Newswise — Toxins produced during harmful algal blooms may be more harmful to people than previously known.
Researchers at The University of Toledo College of Medicine and Life Sciences sought out to examine how microcystin might affect individuals with non-alcoholic fatty liver disease, a widespread condition that is frequently asymptomatic. They found the toxin can significantly amplify the disease at levels below what would harm a healthy liver.
The study, published last month in the journal Toxins, follows earlier research from UToledo that found clear evidence that microcystin exposure worsens the severity of pre-existing colitis. Microcystin is a by-product of the cyanobacteria found in what is commonly known as blue-green algae.
"The take home message from our research is there are certain groups of people who need to pay extra attention and may be more susceptible to microcystin toxins. We may need to explore special preventative guidelines for those people in terms of how much microcystin they are exposed to through drinking water or other means," said Dr. David Kennedy, an assistant professor of medicine at UToledo and one of the study's lead authors.
Aided by nutrient runoff and warming waters, seasonal blooms of blue-green algae are flourishing across much of the United States.

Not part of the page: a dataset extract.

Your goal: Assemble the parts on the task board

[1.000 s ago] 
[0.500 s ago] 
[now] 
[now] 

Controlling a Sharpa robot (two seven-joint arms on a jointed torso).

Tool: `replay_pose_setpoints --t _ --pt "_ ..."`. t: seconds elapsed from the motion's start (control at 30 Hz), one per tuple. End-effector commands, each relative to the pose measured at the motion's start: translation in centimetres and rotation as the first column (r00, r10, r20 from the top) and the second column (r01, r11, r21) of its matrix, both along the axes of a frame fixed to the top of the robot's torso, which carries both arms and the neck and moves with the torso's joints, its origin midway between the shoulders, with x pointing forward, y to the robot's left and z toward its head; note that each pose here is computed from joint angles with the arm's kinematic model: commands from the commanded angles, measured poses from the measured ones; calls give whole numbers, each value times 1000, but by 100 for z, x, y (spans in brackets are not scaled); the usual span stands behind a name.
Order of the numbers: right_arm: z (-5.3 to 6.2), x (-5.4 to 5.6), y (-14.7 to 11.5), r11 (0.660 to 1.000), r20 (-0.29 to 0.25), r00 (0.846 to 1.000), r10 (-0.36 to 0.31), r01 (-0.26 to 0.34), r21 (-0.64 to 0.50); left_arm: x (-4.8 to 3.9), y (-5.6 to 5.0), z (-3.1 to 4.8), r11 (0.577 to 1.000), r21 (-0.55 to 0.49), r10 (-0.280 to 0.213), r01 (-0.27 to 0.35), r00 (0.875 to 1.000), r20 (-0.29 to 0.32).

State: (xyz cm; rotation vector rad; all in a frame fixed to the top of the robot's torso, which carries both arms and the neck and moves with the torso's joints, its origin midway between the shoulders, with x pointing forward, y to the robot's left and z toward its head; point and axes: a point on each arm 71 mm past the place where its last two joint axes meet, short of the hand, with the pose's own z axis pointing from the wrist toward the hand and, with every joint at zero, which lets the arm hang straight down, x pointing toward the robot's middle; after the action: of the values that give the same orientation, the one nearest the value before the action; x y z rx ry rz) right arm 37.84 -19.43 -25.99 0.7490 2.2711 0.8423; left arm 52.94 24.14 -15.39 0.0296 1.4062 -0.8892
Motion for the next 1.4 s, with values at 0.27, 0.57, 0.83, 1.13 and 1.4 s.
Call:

Not all algal blooms produce toxins, but many do.
Potentially dangerous concentrations of microcystin have been found this year in ponds in New York City's Central Park, along the Mississippi Gulf Coast, reservoirs in California, and a portion of Lake Erie's coastline near Toledo.
While no human deaths have been linked to microcystin in the United States, deaths have been reported elsewhere -- most notably among a group of kidney dialysis patients in Brazil. There also have been reports this year of pet dogs dying after exposure to blue-green algae in Texas, North Carolina and Georgia.

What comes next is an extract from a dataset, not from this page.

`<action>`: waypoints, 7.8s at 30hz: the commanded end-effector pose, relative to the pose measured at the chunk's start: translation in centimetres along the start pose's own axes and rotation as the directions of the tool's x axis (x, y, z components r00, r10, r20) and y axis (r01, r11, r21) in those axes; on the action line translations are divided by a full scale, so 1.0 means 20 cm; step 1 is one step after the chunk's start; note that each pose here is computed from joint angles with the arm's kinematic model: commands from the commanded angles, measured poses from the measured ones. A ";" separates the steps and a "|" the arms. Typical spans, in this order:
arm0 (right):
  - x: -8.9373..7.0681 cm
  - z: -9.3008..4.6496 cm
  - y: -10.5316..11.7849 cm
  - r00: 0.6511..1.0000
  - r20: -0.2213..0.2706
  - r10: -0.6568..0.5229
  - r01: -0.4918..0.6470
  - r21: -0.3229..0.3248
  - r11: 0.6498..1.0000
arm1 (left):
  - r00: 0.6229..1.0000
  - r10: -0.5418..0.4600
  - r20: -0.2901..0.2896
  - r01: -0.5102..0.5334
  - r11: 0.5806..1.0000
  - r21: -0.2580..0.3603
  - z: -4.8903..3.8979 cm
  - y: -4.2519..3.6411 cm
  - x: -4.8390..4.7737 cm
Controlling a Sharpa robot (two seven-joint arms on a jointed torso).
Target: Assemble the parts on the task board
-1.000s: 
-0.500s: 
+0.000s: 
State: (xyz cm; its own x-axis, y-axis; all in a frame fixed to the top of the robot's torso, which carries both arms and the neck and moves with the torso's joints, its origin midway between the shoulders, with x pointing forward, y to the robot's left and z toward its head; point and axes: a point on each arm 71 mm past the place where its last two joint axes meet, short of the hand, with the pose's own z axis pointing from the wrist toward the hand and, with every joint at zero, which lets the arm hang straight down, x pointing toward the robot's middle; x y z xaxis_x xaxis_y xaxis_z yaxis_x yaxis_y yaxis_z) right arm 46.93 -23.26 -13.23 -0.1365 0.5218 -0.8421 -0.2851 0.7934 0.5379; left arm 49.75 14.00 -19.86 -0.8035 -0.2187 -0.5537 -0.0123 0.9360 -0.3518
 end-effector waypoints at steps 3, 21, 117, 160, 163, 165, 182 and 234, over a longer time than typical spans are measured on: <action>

With annual blooms becoming more frequent and intense, researchers in the UToledo College of Medicine and Life Sciences wanted to better understand how the toxins might affect people already suffering from conditions that affect organ systems microcystin is known to attack, such as the liver.
"It's a gray area in terms of what microcystin is really doing to you if you have a pre-existing disease state. Are you more susceptible? Are we going to have to go back and revaluate what we consider safe in a person with a pre-existing disease state? It's important we start providing answers to these questions," said Dr. Steven Haller, UToledo assistant professor of medicine.
In the liver study, researchers examined how chronic, low-level exposure of microcystin affected mice with non-alcoholic fatty liver disease compared to mice with healthy livers.
At microcystin ingestion levels below the No Observed Adverse Effect Level for healthy mice, analysis showed significant exacerbation of liver damage in mice with fatty liver disease. Researchers observed no liver damage in mice who started the experiment with healthy livers.
"Current exposure limits from the World Health Organization and the U.S. Environmental Protection Agency for humans are based off studies done in healthy animals," Haller said. "The results of this study suggest there may be a need to review those guidelines for people with pre-existing conditions."
They also noted major differences in how microcystin was processed handled by the kidneys in the two test groups.
In mice with non-alcoholic fatty liver disease, elevated levels of microcystin were found in the blood plasma, but were not detectable in the plasma of healthy mice. Mice with non-alcoholic fatty liver disease also excreted far less microcystin in their urine.
The differences seen in how microcystin was processed between the two test groups suggests that kidney function may play an important role in the increased susceptibility of the mice with pre-existing liver disease.
"This may be highly relevant to help us understand the deaths that occurred in kidney dialysis patients, and point to the need to pay particular attention to at-risk patient populations as we design preventative, diagnostic and therapeutic strategies," Kennedy said.
The results from the liver study build on prior work from Kennedy and Haller looking at how microcystin exposure might affect individuals with inflammatory bowel disease, another common condition that impacts an estimated 1 million Americans.
In that study, published in June, the researchers demonstrated that exposure to MC-LR prolongs and worsens the severity of pre-existing colitis, contributing to significant weight loss, bleeding, and higher numbers of signaling molecules that cause inflammation.
"Based on this data we're coming up with insights into how we can potentially treat exposures if they do occur," Kennedy said. "This is giving us a number of insights into how we might help patients, especially patients who are vulnerable or susceptible if there was an exposure."
The lead author of the paper published in August was doctoral student Apurva Lad. Doctoral student Robin Su was the author on the paper about inflammatory bowel disease published in June.